Given information
⟨

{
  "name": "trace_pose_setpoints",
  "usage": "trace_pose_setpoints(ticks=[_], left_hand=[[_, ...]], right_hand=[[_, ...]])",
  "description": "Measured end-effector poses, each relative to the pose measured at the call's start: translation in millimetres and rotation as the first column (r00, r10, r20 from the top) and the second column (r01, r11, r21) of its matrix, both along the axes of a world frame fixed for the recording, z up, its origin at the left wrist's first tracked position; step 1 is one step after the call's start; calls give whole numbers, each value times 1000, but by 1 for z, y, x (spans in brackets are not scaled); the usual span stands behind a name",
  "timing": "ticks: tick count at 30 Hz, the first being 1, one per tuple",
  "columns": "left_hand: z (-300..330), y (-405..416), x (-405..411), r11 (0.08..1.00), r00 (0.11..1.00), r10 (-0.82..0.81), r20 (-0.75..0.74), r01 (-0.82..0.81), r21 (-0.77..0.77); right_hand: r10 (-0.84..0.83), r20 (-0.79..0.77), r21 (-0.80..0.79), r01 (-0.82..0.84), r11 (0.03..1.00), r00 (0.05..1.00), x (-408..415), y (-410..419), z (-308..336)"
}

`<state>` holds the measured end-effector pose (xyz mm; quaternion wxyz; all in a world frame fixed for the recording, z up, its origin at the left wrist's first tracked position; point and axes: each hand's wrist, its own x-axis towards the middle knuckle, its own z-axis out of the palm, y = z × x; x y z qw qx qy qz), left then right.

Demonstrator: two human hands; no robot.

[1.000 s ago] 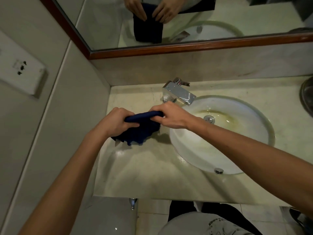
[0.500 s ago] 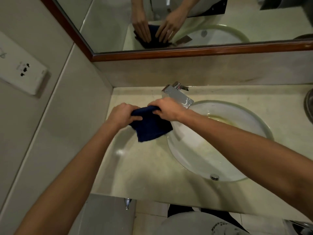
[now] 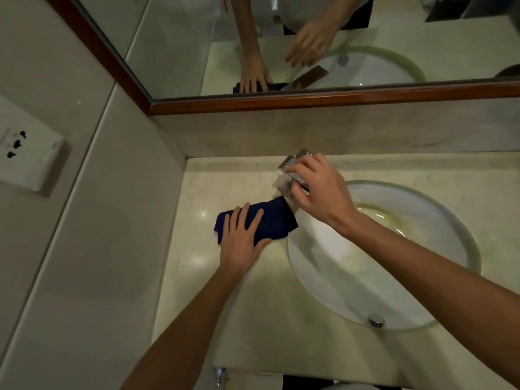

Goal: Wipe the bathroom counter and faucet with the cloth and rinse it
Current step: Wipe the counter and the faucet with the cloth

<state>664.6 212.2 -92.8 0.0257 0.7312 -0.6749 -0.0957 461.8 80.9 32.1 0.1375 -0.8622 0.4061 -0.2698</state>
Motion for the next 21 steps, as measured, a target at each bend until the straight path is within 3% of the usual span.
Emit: trace_pose_setpoints(ticks=[5,8,12,17,21], left_hand=[[-16,-55,17,958,968,252,17,-247,-146],[-14,-102,36,941,949,309,55,-297,-165],[-12,-145,59,963,990,141,29,-130,-236],[-26,-162,67,915,994,-55,-93,13,-404],[-16,-188,38,923,976,-198,-91,154,-353]], right_hand=[[-41,-127,63,50,997,991,-12,-11,-28],[-33,-239,54,48,997,970,-13,-5,-45],[-113,-242,-30,109,994,964,-7,-3,-53],[-141,-211,-90,124,988,967,-4,-4,-59],[-152,-171,-116,133,984,974,-2,-3,-60]])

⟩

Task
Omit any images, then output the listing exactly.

Task response
{
  "name": "trace_pose_setpoints",
  "usage": "trace_pose_setpoints(ticks=[_], left_hand=[[_, ...]], right_hand=[[_, ...]])",
  "description": "Measured end-effector poses, each relative to the pose measured at the call's start: translation in millimetres and rotation as the first column (r00, r10, r20 from the top) and the second column (r01, r11, r21) of its matrix, both along the axes of a world frame fixed for the recording, z up, its origin at the left wrist's first tracked position; step 1 is one step after the call's start; calls give whole numbers, each value times 1000, but by 1 for z, y, x (spans in brackets are not scaled); the usual span stands behind a name",
  "timing": "ticks: tick count at 30 Hz, the first being 1, one per tuple",
  "columns": "left_hand: z (-300..330), y (-405..416), x (-405..411), r11 (0.08..1.00), r00 (0.11..1.00), r10 (-0.82..0.81), r20 (-0.75..0.74), r01 (-0.82..0.81), r21 (-0.77..0.77); right_hand: r10 (-0.84..0.83), r20 (-0.79..0.77), r21 (-0.80..0.79), r01 (-0.82..0.84), r11 (0.03..1.00), r00 (0.05..1.00), x (-408..415), y (-410..419), z (-308..336)"
}

`<state>` holds the measured end-effector pose (xyz mm; quaternion wxyz; all in a world frame fixed for the recording, z up, its origin at the left wrist's first tracked position; point and axes: each hand's wrist, its own x-axis towards the middle knuckle, its own z-axis out of the palm, y = z × x; x y z qw qx qy qz), left then right.

Demonstrator: two human hands; no robot.

[1.000 s ago] 
[0.500 s ago] 
[now] 

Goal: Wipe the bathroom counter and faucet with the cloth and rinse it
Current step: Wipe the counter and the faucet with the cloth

<state>664.6 212.2 -92.8 0.0257 0.7312 -0.6749 -0.0957 461.8 80.9 32.1 0.1375 -0.8622 0.4061 -0.2698</state>
Motion for the next 21 steps, as measured, a target at each bend until the straight path is within 3% of the usual span.
Emit: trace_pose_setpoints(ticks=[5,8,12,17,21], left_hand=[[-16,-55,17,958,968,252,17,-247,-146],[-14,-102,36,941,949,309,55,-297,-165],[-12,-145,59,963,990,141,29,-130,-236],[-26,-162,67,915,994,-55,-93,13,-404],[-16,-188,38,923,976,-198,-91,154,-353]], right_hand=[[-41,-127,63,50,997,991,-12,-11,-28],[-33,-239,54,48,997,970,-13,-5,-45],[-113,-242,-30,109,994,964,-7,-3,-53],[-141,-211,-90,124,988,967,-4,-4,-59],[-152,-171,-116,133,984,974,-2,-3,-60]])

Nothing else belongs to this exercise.